Cross-Cultural Consumer Analysis: Research to determine the extent to which consumers of two or more nations are similar in respect to specific consumption behavior.
Cues: Stimuli that give direction to consumer motives.
Culture: The sum total of learned beliefs, values, and customs which serve to regulate the consumer behaviour.
Demographic Segmentation: The division of a total market into smaller subgroups on the basis of such characteristics such as age, gender, marital status, education, occupation and income.
Detached Personality: An individual who moves away from others.
Differentiated Marketing: Targeting a product or service to two or more segments, using a specifically tailor-made product, promotion appeal, price etc.
Diffusion Process: The process by which the acceptance of an innovation is spread by communication to members of a social system over a period of time.
Ego: The part of personality that serves as the individual’s conscious control. It functions as an internal monitor that balances the impulsive demands of the id and the socio-cultural constraints of the superego.
Elaboration Likelihood Model (ELM): A theory which suggests that an individual’s level of involvement during message processing is a critical factor in determining which route to persuasion is likely to be effective.

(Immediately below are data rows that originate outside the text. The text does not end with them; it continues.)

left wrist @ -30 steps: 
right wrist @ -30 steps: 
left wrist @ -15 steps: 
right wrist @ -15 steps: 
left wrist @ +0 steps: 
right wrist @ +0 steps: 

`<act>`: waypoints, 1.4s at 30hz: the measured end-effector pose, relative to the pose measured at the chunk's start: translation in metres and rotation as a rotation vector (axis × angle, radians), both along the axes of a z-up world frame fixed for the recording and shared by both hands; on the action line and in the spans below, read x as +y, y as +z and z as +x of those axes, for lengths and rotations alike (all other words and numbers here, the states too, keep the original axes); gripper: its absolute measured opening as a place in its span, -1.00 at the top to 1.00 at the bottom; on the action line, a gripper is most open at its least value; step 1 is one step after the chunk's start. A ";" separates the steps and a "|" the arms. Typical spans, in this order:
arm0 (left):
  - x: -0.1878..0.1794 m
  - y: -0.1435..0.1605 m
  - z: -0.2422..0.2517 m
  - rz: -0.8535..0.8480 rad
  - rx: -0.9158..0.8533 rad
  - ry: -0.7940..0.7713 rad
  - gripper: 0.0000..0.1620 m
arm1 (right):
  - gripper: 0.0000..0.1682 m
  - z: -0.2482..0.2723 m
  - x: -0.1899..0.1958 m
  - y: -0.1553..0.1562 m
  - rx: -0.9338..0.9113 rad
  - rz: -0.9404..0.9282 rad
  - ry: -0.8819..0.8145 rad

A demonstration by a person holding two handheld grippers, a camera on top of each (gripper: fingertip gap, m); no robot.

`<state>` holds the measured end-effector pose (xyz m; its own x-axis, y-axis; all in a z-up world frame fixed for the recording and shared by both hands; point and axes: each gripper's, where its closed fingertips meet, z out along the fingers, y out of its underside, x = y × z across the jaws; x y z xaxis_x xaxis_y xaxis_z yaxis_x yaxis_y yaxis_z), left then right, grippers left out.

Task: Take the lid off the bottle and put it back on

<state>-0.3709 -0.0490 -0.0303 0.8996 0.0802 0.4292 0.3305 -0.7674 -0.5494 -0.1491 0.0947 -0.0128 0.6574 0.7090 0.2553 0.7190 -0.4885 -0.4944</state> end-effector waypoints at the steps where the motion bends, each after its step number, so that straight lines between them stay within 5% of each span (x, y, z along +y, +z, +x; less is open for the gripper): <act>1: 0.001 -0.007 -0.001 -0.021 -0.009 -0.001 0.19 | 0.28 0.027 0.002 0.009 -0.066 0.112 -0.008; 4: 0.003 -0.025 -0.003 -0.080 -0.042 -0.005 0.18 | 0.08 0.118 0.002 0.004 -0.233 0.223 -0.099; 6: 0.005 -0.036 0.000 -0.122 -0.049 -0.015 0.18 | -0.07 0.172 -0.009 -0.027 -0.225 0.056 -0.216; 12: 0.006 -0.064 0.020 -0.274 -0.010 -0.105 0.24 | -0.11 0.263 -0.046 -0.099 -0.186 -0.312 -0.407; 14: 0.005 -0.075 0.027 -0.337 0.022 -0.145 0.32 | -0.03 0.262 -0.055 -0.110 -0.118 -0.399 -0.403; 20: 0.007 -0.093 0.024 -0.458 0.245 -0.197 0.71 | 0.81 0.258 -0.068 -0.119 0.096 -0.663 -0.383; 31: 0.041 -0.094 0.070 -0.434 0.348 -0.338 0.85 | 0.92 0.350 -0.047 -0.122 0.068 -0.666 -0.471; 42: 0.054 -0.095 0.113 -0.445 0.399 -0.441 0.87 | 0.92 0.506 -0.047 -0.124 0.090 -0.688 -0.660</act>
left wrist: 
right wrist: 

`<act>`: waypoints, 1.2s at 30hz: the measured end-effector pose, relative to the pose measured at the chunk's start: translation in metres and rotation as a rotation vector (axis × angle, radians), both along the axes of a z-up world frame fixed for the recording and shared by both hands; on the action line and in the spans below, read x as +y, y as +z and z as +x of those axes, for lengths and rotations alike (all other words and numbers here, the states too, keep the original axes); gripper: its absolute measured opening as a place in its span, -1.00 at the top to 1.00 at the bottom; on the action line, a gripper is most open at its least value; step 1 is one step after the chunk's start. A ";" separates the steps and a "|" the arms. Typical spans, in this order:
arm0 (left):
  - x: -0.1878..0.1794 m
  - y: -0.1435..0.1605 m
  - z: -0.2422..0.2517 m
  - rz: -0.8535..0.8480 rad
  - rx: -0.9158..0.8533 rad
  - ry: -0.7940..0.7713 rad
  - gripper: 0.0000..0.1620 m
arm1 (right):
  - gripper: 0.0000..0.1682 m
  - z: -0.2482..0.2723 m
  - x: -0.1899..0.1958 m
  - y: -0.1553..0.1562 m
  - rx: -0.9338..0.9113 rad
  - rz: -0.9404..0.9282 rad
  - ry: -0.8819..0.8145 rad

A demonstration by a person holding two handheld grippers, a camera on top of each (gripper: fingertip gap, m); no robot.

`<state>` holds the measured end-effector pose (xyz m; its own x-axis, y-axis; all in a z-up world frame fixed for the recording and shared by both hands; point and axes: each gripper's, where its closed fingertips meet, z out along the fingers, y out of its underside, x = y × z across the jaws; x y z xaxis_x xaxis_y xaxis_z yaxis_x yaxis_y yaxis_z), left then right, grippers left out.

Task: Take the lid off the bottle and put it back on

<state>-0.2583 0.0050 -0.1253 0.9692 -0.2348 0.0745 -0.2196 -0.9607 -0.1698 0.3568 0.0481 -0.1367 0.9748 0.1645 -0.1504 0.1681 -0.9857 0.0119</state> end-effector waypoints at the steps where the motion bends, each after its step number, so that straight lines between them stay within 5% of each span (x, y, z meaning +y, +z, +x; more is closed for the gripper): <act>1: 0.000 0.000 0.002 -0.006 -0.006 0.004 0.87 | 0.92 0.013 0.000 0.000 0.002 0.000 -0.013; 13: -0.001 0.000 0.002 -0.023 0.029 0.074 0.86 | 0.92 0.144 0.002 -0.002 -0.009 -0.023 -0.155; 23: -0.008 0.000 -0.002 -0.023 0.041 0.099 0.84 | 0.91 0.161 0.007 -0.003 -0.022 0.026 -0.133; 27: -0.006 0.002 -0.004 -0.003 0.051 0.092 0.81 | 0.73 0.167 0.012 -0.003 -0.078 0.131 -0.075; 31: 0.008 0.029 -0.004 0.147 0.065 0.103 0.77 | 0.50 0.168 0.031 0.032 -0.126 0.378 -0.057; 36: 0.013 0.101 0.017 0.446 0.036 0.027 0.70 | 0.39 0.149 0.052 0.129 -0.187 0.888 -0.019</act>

Evoked Set: The specific brands a consumer considers in making a purchase choice in a particular product category.
Family Life Cycle: Classification of family units into significant groupings like Bachelorhood, Honeymooners, Parenthood, Postparenthood, and Dissolution.
Geographic Segmentation: It is dividing the market based on geographical territories.
Green Marketing: Marketing activity that involves environmental claims.
Halo Effect: A situation in which the perception of a person on a multitude of dimensions is based on the evaluation of just one or few dimensions.
Ideal Self-Image: It is how individuals like to perceive themselves.
Inert Set: Brands that a consumer is indifferent towards because they are perceived as having no particular advantage.
Infomercial: These are thirty minute commercials that appear to the average viewer as documentatires and thus command more attentive viewing than obvious commercials would receive.
Instrumental Conditioning: A behavioural theory of learning based on a trial-and-error process, with habits formed as the result of positive experiences resulting from certain responses or bahaviours.
Just Noticeable Difference: It is the minimal difference which can be detected between two stimuli.
Market Segmentation: Dividing the heterogeneous market into homogeneous clusters.
Motivation: The force which drives an individual for an action.
Opinion Leader: A person who informally gives product information and advice to others.
Perception: It is the process by which an individual selects, organizes and interprets stimuli into meaningful and coherent picture of the world.
Positivism: A consumer behaviour approach that regards consumer behaviour discipline as an applied marketing science. It’s main focus is on consumer decision making.
Post-purchase Dissonance: The cognitive dissonance which occurs after a consumer has made a purchase commitment.
Reference Group: A person or group which serves as a point of comparison for an individual in the formation of either general or specific values, attitudes, or behaviour.
Social Marketing: The use of marketing concepts and techniques to win adoption of socially beneficial ideas.
Social Self-Image: It is how individuals feel others see them.
Stimulus: Any unit of input to any of the senses.
Superego: The part of personality that reflects society’s moral and ethical codes of conduct.
Use-related Segmentation: Popular and effective form of segmentation that categorizes consumers in terms of product, service, or brand image characteristics such as usage rate, awareness and degree of brand loyalty.
Use-situation Segmentation: It is segmentation which is based on the idea that the occasion or situation often determines what consumers will purchase or consume.
Word-of-Mouth Communication: It is informal conversations concerning products or services.